Supplied material >>
----------------

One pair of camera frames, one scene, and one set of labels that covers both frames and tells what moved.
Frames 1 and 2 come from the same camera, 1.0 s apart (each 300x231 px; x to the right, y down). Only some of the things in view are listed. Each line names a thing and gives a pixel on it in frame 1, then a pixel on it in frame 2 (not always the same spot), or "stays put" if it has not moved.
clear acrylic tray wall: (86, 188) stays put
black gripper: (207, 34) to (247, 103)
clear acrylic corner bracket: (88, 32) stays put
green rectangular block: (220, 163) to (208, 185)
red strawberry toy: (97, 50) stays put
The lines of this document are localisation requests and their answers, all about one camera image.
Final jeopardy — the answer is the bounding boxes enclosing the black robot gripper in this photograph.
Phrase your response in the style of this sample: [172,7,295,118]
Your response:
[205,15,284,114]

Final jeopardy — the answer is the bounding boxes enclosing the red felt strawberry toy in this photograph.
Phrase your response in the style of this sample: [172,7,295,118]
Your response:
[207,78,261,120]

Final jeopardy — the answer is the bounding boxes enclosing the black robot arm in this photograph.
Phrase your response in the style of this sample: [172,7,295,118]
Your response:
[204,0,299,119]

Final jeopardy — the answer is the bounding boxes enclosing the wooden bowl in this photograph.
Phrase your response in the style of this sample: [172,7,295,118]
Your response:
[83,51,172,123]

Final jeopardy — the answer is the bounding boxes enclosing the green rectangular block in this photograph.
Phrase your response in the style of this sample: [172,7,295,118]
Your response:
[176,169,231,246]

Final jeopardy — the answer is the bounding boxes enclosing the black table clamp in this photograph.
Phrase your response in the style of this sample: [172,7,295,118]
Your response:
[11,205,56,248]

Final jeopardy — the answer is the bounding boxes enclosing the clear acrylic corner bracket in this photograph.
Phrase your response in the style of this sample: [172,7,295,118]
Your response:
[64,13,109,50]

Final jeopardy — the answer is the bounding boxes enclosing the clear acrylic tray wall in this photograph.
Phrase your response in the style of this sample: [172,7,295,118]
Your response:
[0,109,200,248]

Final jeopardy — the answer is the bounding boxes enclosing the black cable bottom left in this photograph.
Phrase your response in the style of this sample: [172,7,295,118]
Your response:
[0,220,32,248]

----------------

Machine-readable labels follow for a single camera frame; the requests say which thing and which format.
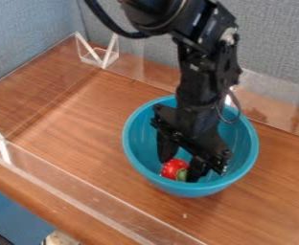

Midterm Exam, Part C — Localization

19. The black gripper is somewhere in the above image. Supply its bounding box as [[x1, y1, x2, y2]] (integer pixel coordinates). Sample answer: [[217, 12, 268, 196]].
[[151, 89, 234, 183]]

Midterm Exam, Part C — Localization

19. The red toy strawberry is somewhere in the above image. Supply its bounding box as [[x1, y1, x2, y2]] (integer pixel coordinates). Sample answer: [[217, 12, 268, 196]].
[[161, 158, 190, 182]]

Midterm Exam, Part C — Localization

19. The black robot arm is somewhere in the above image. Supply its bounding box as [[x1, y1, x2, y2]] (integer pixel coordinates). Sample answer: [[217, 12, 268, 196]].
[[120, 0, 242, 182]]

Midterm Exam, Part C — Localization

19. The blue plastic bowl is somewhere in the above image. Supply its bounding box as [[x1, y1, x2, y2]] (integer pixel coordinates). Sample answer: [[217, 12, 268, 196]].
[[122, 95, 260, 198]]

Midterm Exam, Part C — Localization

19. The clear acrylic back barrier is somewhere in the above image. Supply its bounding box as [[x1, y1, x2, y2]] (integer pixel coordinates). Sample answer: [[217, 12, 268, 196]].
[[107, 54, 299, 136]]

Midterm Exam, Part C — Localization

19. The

----------------

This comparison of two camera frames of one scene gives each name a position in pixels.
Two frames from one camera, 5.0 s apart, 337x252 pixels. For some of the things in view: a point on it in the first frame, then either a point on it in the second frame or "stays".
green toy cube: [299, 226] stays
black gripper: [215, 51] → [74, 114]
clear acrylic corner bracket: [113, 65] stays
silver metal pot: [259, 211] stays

----------------

Problem requirements >> Report how many lines in the material above include "bracket", and give no other words.

Task response >> 3